In Cherie there is nothing exactly improper


[Sidenote:

The novels.]

To analyse all these novels, or even one of them, at length, would be a process as unnecessary as it would be disagreeable. The "chronicles of wasted _grime_" may be left to themselves, not out of any mere finical or fastidious superiority, but simply because their own postulates and axioms make such analysis (if the word unfairness can be used in such a connection) unfair to them. For they claimed--and the justice, if not the value, of the claim must be allowed--to have rested their fashion of novel-writing upon two bases. The substance was to be provided by an elaborate observation and reproduction of the facts of actual life, not in the least transcendentalised, inspirited, or in any other way brought near Romance, but considered largely from the points of view which their friend Taine, writing earlier, used for his philosophical and historical work--that of the _milieu_ or "environment," that of heredity, though they did not lay so much stress on this as Zola did--and the like. The treatment, on the other hand, was to be effected by the use of an intensely "personal" style, a new Marivaudage, compared to which, as we remarked above, Flaubert's doctrine of the single word was merely rudimentary. After Jules's death Edmond wrote, alone, _La Fille Elisa_, which was very popular, _La Faustin_, and _Cherie_, the last of which, with _Germinie Lacerteux_, may form the basis of a short critical examination. Those who merely wish to see

if they can like or tolerate the Goncourtian novel had perhaps better begin with _Renee Mauperin_ or _Madame Gervaisais_. Both have been very highly praised,[461] and the first named of them has the proud distinction of putting "le mot de Cambronne" in the mouth of a colonel who has been mortally wounded in a duel.
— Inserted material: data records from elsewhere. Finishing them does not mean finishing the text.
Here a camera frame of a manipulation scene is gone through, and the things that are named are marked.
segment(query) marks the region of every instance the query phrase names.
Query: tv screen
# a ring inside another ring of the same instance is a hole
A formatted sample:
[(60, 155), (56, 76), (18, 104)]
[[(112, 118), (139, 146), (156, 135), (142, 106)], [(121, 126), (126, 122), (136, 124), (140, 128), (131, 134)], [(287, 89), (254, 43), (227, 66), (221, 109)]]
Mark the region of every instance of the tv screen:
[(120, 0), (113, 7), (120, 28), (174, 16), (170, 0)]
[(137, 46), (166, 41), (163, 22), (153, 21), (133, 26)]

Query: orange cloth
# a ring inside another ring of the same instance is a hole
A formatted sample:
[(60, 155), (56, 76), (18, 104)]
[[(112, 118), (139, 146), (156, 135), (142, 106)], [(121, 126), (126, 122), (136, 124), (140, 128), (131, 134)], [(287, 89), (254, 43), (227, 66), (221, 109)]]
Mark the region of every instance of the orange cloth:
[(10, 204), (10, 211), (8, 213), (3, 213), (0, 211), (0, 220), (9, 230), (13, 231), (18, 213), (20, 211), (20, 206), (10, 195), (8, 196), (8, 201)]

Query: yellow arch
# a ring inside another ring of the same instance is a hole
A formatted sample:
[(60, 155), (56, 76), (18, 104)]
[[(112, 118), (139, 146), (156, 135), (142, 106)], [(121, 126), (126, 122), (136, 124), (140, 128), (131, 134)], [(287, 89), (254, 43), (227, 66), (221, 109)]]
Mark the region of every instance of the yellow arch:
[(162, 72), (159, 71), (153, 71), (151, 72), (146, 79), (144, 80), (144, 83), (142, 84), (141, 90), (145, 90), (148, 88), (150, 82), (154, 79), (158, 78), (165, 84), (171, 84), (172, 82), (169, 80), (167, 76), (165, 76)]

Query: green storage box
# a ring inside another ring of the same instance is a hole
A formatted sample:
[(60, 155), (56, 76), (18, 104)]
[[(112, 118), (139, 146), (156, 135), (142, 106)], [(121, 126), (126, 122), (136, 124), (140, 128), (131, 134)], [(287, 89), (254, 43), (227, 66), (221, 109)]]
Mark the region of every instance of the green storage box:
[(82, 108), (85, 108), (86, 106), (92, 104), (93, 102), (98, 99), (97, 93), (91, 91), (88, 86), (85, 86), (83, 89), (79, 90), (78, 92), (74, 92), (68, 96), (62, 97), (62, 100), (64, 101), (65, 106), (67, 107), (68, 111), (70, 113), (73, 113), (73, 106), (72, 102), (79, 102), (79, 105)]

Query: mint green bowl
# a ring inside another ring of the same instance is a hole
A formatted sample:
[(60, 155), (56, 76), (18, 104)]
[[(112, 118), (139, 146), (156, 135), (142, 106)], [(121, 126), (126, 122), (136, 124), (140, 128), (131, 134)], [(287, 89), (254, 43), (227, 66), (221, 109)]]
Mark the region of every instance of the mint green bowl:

[Sidenote: _Germinie Lacerteux_ and _Cherie_ taken as specimens.]

To return to our selected examples, _Germinie Lacerteux_ is the story of an actual _bonne_ of the brothers, whose story, without "trimmings," is told in the _Journal_ itself.[462] The poor creature is as different as possible, not merely from the usual heroine, but from the _grisette_ of the first half of the century and from the _demi-mondaine_ of Dumas _fils_, and Daudet, and even Zola. She is not pretty; she is not fascinating in any way; she is neither good- nor ill-natured in any special fashion; she is not even ambitious of "bettering" herself or of having much pleasure, wealth, etc. If she goes to the bad it is in the most commonplace way and with the most unseductive seducer possible. Her progress and her end are, to borrow a later phrase and title metaphorically, merely a tale of the meanest streets; untouched and unconfirmed by the very slightest art; as destitute of any aesthetic attraction, or any evidence of artistic power, as the log-books of a common lodging-house and a hospital ward could be. In _Cherie_ there is nothing exactly improper; it is merely an elaborate study of a spoilt--at least petted--and unhealthy girl in the upper stages of society, who has at last the kindness--to herself, her relations, and the reader--to die. If M. de Goncourt had had the slightest particle of humour, of which there is no trace in any of his works, one might have taken this, like other things perhaps, as a slightly cryptic parody--of the _poitrinaire_-heroine mania of times a little earlier; but there is no hope of this. The subject was, in the sense attached to the word by these writers, "real"; it could be made useful for combined physiological and psychological detail; and, most important of all, it was more or less repulsive.[463]